# Which to buy?!?! FC vz ZC Frameset (F2/F3 vs Z2)



## rijn (Jun 23, 2010)

*FC vs ZC Frameset*

Felt is offering me warranty upgrade to the FC (F2/F3) frameset or ZC (Z2) frameset. I'm 33 years old, no back issues, etc. I tend to do 50-100 mile charity rides and 30-40 mile rides outside of the charity rides. I'm torn between these two framesets. I've heard the ZC/Z2 is way more comfortable for longer rides, but the FC/F2/F3 is more performance oriented.

My previous bike was a F series similar to the current F75.

Gil


----------



## Camilo (Jun 23, 2007)

The only questions are, really:


How do you like your F frame? 

How do you not like it? - in other words, how would you change it?

How does it compare to the two options (is the FC identical except material)?

Will those differences - in your best judgment - better meet you needs?

If you're happy with your current frame and really don't need any significant differences, I can't think of a reason to go with the Z.

I just bought a ZC and moved all the parts over from my Cannondale CAAD frame. Other than changing from aluminum to carbon, everything is exactly the same except the geometry. I have decided that, although the Canndale was satisfactory, the ZC is more comfortable. It might be a little bit because of the carbon vs. aluminum, but the great majority of what I notice is that I can get the handlebars up a little higher and I think the longer wheelbase and fork rake steadies and smooths things a little. I just feel a little fresher, longer on this frame. All of this could be placebo, except the higher bars is real. 

I'm 56 and ride about 100 miles a week, 15-30 miles typically, with 60-100 once or twice a year.

Depending on stems, etc. I'd bet you could make either to be as performance- or comfort- oriented as you want. The F will be capable of getting you down lower, the Z will be capable of getting you up higher. But they will have a lot of common ground in the middle. Other than that, the angles, and wheel base and how they affect handling will be different, but whether that's significant for your use, it's hard to say. I doubt if it would be significant to a recreational rider or even a casual racer.


----------



## rijn (Jun 23, 2010)

I loved my old F frame.
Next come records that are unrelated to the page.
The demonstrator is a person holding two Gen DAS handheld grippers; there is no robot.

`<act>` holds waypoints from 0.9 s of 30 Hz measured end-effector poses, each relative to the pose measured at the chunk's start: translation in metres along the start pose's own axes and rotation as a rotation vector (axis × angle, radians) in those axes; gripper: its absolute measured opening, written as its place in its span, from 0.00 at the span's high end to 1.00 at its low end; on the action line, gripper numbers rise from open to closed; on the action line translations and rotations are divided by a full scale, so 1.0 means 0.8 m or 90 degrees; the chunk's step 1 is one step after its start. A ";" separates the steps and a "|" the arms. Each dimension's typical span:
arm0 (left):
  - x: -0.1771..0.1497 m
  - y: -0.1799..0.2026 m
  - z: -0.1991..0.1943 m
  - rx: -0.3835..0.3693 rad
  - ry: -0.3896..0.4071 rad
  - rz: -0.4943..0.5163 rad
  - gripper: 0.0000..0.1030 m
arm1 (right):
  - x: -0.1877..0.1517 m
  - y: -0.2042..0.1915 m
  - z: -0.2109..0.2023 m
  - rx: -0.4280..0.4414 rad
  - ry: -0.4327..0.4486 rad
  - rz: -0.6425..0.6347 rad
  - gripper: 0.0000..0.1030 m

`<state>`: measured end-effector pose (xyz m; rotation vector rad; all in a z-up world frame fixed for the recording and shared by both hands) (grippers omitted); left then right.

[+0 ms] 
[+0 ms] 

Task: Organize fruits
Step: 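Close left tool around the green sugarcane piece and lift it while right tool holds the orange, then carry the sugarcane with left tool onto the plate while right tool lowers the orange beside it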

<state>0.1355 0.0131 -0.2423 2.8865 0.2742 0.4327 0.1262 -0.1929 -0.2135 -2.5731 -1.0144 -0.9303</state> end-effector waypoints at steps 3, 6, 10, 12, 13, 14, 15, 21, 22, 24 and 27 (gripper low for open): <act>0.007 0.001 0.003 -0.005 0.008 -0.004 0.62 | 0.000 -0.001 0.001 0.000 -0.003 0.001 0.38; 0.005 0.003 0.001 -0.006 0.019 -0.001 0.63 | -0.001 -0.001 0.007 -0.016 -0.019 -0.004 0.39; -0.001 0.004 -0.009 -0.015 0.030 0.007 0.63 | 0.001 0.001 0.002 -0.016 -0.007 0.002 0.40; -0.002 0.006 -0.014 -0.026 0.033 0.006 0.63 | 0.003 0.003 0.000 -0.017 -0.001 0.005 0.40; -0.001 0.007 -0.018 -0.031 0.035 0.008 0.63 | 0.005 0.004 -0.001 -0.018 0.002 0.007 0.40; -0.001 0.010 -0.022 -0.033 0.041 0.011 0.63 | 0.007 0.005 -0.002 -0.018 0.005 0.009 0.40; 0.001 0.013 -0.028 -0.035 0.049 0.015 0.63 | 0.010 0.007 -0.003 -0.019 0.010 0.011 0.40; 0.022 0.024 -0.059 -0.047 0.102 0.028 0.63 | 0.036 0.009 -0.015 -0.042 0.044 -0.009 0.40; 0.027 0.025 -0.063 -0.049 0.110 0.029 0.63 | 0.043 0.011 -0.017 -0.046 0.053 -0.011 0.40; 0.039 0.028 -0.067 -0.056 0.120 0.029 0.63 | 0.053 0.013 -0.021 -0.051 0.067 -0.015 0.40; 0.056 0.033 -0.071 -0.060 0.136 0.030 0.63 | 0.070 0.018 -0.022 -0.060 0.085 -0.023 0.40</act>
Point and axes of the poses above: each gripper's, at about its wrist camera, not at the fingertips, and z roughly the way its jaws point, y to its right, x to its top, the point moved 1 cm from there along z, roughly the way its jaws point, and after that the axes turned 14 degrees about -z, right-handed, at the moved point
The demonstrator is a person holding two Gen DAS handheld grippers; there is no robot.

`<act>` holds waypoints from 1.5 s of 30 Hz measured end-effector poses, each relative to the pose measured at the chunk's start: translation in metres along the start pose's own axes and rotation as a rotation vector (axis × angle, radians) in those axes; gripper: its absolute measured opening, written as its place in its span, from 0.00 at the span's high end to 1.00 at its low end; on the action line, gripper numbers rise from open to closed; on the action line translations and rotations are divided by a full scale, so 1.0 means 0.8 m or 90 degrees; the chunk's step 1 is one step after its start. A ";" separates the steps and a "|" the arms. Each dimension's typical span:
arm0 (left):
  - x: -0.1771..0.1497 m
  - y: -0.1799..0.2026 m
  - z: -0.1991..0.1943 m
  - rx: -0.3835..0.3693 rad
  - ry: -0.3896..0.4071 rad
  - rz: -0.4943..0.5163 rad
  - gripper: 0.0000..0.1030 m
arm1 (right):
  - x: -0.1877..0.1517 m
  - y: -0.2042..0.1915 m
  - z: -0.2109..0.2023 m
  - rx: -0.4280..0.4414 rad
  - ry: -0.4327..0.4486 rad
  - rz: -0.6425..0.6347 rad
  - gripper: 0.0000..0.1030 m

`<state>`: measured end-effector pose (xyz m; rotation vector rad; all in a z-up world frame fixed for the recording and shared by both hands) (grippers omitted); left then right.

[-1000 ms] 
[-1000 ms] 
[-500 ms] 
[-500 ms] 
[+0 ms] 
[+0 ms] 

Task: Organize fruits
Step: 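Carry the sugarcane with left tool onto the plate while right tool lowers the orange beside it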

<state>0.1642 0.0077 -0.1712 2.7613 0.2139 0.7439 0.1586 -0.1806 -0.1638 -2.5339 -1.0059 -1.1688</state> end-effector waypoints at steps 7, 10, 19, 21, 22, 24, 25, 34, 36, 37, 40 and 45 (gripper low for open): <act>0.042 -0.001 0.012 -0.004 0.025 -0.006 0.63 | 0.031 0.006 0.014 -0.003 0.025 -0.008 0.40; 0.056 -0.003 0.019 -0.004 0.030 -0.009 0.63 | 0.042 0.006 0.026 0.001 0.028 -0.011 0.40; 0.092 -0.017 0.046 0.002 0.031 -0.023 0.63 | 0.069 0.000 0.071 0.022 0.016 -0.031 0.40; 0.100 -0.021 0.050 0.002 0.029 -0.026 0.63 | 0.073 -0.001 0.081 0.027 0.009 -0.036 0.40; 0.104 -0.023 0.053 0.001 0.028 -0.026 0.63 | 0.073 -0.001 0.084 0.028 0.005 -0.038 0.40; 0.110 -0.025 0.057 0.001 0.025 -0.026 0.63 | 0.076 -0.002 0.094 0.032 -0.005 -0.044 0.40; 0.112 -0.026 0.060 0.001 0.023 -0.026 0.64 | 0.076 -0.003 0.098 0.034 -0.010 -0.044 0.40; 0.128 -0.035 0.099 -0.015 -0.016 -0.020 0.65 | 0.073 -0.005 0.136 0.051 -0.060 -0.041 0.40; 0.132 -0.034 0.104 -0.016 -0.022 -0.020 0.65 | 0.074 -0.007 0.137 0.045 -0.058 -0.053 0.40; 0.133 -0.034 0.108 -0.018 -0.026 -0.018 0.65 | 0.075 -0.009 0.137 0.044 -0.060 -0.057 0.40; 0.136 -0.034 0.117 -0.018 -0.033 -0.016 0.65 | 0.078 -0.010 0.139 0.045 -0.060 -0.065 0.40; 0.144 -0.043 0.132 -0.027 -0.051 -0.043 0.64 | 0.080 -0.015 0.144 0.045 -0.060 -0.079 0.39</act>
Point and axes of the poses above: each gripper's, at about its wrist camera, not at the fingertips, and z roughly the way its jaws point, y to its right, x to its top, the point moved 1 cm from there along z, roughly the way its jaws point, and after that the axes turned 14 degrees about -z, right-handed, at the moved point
I had some issues getting into the drops for medium periods. I need to work on my core.

I was fitted on a F4 and Z5 then took each for multiple rides. I really wanted to stay with the F series. I chose the ZC frameset because its more adjustable. I couldn't determine any comfort deference between the two (I realize the frames are not equal). I had some free time to do a little research. It appears the taller head tube and upward angled top tube is very common now. Trek Madone, Specialized, etc, etc. The stems on the Z series is very adjustable. I may lower it to closing match the F series for now.

I agree with all of your points. I should have my new bike in seven days. I'll update this thread after my next ride. Felt and the local Felt dealer have been great. Excellent customer service.

Gil


----------



## rijn (Jun 23, 2010)

I picked up my bike yesterday. Its very comfortable, light, etc. It came with the 1.3 Fork vs the 1.2 Fork. It has a different and compact geometry. I'm going to give it time before giving it a thumbs up or down. Its going to take me a bit to adjust to the new geometry.

Felt and my LBS have been great throughout my warranty replacement.

Gil


----------



## rijn (Jun 23, 2010)

I've rode around 185 miles on the ZC frameset. 

The bike doesn't feel as nimble as the F series in turns, etc and there isn't much clearance under the top tube (54cm frame). I currently have a 100mm 7 degree stem (Felt stem) on the bike with one spacer above the headset. I did have the stem immediately above the headset. I might move it back down.

My main issue is the clearance under the top tube with 22oz bottles. The Z series head tube is 1.57 inches taller than the F series. The bike is about 4 inches longer which explains the less nimble feeling. I do see the reasoning behind the taller head tube and how its a must for various riders.

I'll use this frame until the end of the season then re-evaluate the situation.

Gil


----------



## rijn (Jun 23, 2010)

I switched from a 100mm +/-7 degree stem to a 90mm +/- degree stem this weekend and lowered it. The stem is flipped upside down. I have a 5mm spacer between the stem and headset. I'm much happier with the bike now. The handling feels more stable on descent and turns now.


----------